For the listing below, give the number of lines that hold the string "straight", without anything else.

:: Data to use

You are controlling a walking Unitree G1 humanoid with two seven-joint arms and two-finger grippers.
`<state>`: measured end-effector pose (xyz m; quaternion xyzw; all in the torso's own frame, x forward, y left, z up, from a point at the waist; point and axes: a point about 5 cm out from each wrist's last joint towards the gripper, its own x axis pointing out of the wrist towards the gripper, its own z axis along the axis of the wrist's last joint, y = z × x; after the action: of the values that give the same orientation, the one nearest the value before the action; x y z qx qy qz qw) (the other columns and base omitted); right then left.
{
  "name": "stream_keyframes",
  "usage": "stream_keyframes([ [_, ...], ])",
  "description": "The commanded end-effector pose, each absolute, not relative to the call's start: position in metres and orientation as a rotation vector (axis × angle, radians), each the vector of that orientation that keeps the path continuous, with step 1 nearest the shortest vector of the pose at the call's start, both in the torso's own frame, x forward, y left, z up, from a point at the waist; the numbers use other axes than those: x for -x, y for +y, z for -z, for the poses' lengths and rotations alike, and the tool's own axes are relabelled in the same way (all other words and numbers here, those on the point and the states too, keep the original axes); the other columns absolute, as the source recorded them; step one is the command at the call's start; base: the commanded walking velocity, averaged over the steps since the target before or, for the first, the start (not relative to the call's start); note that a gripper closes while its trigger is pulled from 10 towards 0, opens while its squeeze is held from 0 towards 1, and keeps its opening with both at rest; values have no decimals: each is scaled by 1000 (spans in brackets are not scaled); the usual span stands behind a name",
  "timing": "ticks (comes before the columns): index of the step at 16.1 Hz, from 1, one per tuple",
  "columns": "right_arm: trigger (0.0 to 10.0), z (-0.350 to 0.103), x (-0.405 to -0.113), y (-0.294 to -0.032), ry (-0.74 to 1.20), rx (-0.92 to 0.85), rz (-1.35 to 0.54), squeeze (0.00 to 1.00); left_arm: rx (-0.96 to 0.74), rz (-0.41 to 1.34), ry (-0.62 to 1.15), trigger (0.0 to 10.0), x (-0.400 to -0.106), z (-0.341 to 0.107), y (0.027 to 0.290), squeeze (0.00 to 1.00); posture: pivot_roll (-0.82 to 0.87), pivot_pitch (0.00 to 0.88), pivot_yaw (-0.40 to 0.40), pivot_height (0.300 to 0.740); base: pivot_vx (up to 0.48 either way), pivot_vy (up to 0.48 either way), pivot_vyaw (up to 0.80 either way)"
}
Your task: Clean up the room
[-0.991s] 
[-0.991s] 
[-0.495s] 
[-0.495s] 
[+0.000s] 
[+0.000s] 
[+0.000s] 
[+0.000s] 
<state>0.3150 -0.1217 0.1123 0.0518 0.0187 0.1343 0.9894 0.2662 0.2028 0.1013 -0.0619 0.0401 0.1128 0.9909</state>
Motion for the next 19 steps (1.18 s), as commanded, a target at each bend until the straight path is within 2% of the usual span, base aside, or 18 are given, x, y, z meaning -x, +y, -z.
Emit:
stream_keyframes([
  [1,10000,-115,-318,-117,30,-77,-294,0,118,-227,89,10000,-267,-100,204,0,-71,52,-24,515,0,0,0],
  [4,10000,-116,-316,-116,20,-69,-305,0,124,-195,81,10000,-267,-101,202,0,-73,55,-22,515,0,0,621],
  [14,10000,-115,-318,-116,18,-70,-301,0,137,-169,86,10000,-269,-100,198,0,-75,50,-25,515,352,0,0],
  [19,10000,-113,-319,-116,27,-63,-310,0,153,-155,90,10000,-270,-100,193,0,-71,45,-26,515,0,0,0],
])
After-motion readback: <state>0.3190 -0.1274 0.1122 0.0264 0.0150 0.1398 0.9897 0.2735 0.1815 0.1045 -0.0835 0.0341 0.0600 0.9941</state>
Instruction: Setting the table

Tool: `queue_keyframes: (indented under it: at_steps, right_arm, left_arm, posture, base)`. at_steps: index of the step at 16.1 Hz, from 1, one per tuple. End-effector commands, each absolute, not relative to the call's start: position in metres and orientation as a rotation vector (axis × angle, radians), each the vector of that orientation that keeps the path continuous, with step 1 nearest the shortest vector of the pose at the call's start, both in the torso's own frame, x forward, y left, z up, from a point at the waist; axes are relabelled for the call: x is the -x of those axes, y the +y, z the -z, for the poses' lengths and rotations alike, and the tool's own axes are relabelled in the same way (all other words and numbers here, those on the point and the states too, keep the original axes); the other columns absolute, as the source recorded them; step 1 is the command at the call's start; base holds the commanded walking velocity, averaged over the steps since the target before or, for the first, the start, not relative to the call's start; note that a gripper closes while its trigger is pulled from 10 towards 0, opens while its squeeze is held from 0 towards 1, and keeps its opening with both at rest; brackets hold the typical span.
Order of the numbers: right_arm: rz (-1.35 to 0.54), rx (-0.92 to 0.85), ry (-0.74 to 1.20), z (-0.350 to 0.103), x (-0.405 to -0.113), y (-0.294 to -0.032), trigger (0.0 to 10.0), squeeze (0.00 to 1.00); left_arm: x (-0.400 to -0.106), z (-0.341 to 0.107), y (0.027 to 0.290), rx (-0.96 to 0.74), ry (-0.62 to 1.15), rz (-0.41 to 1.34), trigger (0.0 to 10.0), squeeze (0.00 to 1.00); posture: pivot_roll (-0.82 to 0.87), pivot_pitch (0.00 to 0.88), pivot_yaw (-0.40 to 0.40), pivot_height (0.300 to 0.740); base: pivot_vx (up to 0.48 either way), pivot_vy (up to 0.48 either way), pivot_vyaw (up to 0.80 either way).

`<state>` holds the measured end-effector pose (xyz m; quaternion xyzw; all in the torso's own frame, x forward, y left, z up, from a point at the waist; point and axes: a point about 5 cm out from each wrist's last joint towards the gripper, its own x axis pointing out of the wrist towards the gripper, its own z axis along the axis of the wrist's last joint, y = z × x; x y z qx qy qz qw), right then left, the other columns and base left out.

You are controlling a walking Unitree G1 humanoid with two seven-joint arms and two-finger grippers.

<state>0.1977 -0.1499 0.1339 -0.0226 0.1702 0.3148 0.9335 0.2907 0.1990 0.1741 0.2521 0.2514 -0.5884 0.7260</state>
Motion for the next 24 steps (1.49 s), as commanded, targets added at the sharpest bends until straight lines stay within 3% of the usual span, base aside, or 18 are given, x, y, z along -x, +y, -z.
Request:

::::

Result below -> 2